What to Stock Up On Now
If prices continue rising — or if additional tariff escalation hits — stocking up on shelf-stable items now can lock in lower prices. Practical items to consider:
High priority (prices rising fast):
- Canned fish (tuna, salmon, sardines)
- Olive oil
- Coffee beans (whole bean stores better than ground)
- Canned beans and lentils
- Tomato products (paste, crushed, diced)
Medium priority:
- Pasta and rice (tariffs on machinery, not grain, but prices creeping up)
- Cooking oils (canola, vegetable — affected by Canadian import tariffs)
- Cocoa powder and chocolate
Skip stockpiling:
- Fresh produce (perishable, buy as needed)
- Dairy and eggs (short shelf life, domestic supply)
- Bread (bake from domestic flour if prices spike)
How to Reduce Your Grocery Bill Despite Tariffs
Buying smarter helps offset tariff-driven price increases:
- Buy store brands — private-label products are often domestically sourced or produced under longer-term contracts, insulating them from short-term tariff shocks.
- Shop seasonal and local — farmers markets and CSA boxes (community-supported agriculture) bypass import chains entirely for produce.
- Use unit pricing — always compare cost per ounce, not sticker price, to catch shrinkflation.
- Freeze proteins — stock up on domestic chicken, pork, and beef when on sale and freeze in portions.
- Grow a few things — even a small container garden of tomatoes, herbs, and peppers meaningfully offsets produce costs.

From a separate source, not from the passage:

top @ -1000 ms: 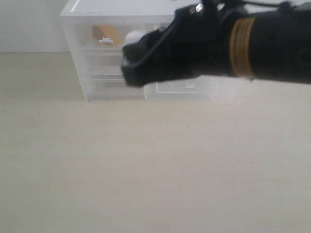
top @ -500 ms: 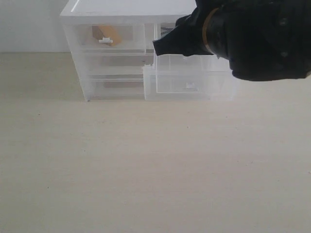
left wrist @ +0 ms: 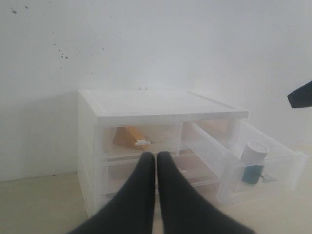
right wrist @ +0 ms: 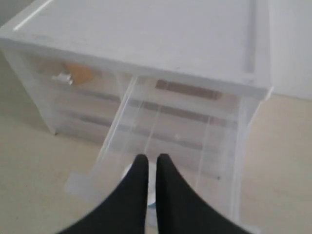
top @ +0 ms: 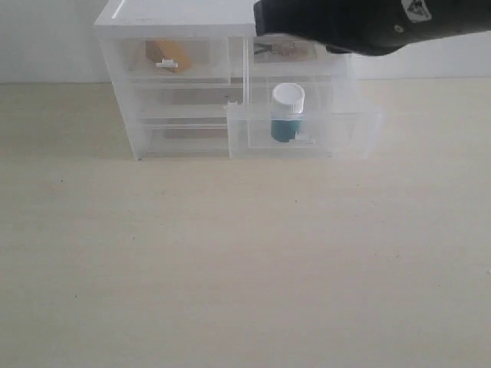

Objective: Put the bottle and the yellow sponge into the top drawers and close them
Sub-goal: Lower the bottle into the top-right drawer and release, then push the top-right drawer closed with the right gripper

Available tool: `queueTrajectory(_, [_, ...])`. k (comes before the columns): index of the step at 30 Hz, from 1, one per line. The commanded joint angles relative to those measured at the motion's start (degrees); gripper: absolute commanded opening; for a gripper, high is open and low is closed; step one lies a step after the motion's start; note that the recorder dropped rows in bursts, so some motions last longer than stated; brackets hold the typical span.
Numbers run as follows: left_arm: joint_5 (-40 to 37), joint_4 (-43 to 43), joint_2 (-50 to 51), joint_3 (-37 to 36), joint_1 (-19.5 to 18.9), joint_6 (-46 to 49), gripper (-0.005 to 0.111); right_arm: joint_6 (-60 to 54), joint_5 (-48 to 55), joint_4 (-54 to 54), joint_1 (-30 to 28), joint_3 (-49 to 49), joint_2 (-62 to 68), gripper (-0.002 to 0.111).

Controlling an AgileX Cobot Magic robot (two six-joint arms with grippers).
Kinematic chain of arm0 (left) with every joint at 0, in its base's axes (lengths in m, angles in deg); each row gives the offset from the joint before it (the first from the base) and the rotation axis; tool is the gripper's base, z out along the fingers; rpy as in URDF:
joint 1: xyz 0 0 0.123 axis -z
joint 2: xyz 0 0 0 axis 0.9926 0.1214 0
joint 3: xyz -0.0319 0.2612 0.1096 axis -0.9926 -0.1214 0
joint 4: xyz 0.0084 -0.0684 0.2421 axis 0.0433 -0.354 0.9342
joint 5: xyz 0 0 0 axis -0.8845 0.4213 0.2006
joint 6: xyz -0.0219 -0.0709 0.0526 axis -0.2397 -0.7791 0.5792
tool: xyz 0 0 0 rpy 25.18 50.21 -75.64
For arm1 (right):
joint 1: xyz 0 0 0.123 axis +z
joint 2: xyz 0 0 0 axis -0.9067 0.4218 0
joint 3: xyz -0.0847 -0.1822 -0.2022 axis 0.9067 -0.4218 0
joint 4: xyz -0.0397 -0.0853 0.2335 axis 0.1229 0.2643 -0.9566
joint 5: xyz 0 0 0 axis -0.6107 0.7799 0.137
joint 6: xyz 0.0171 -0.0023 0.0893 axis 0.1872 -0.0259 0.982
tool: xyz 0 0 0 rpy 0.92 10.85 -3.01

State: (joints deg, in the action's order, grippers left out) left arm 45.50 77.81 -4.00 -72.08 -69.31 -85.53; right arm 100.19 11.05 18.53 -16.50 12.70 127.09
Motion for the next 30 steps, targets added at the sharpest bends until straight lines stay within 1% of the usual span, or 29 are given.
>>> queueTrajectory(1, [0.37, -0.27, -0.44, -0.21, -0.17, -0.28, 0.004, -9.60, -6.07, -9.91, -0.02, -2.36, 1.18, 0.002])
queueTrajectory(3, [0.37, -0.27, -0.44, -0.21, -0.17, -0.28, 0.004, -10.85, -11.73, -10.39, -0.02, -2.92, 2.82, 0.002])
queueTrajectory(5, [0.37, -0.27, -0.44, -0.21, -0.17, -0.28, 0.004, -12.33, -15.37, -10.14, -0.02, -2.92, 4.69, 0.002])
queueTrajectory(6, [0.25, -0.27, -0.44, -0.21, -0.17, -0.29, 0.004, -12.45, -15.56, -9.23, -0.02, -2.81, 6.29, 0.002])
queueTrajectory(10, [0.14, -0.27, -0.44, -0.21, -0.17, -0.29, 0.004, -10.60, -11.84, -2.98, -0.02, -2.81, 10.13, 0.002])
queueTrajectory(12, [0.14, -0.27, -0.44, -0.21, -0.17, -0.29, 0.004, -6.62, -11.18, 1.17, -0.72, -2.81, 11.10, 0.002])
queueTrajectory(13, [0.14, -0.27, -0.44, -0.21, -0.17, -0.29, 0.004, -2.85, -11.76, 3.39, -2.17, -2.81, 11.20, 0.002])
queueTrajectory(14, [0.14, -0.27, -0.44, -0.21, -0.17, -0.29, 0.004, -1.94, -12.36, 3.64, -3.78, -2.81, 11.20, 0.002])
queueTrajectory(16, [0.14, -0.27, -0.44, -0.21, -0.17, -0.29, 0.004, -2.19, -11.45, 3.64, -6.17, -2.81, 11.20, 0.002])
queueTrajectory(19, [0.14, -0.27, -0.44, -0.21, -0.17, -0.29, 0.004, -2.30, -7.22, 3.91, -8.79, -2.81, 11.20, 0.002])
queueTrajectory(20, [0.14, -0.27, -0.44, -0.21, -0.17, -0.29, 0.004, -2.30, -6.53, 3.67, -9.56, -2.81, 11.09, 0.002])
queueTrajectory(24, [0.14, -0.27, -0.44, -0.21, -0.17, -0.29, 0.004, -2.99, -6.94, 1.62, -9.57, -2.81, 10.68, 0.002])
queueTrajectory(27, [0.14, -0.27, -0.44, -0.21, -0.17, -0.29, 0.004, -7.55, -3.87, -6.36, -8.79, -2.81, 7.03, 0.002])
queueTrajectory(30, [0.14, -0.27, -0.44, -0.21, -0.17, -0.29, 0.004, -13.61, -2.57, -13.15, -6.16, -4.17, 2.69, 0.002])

- Domestic producers benefit from reduced import competition
- Encourages US food manufacturing investment
- Some supply chain reshoring happening in processed foods
- Higher grocery bills for all American consumers
- Shrinkflation hides true cost increases
- Low-income families bear disproportionate burden
- Retaliatory tariffs from Canada, Mexico, EU hurt US agricultural exports
- Small specialty food importers being squeezed out
The Bottom Line
Tariffs are a real and measurable factor in 2026 grocery price increases. Avocados, shrimp, coffee, olive oil, and canned goods are the categories feeling it most. The average family is spending roughly $1,000–$1,400 more per year on food compared to 2024, with tariffs accounting for a meaningful share of that.
The smartest near-term moves are to stock shelf-stable imports that are rising fast, compare unit prices vigilantly to catch shrinkflation, and lean into domestic and seasonal produce where possible. Tariff policy can change quickly — but planning around today's prices is better than being caught off guard.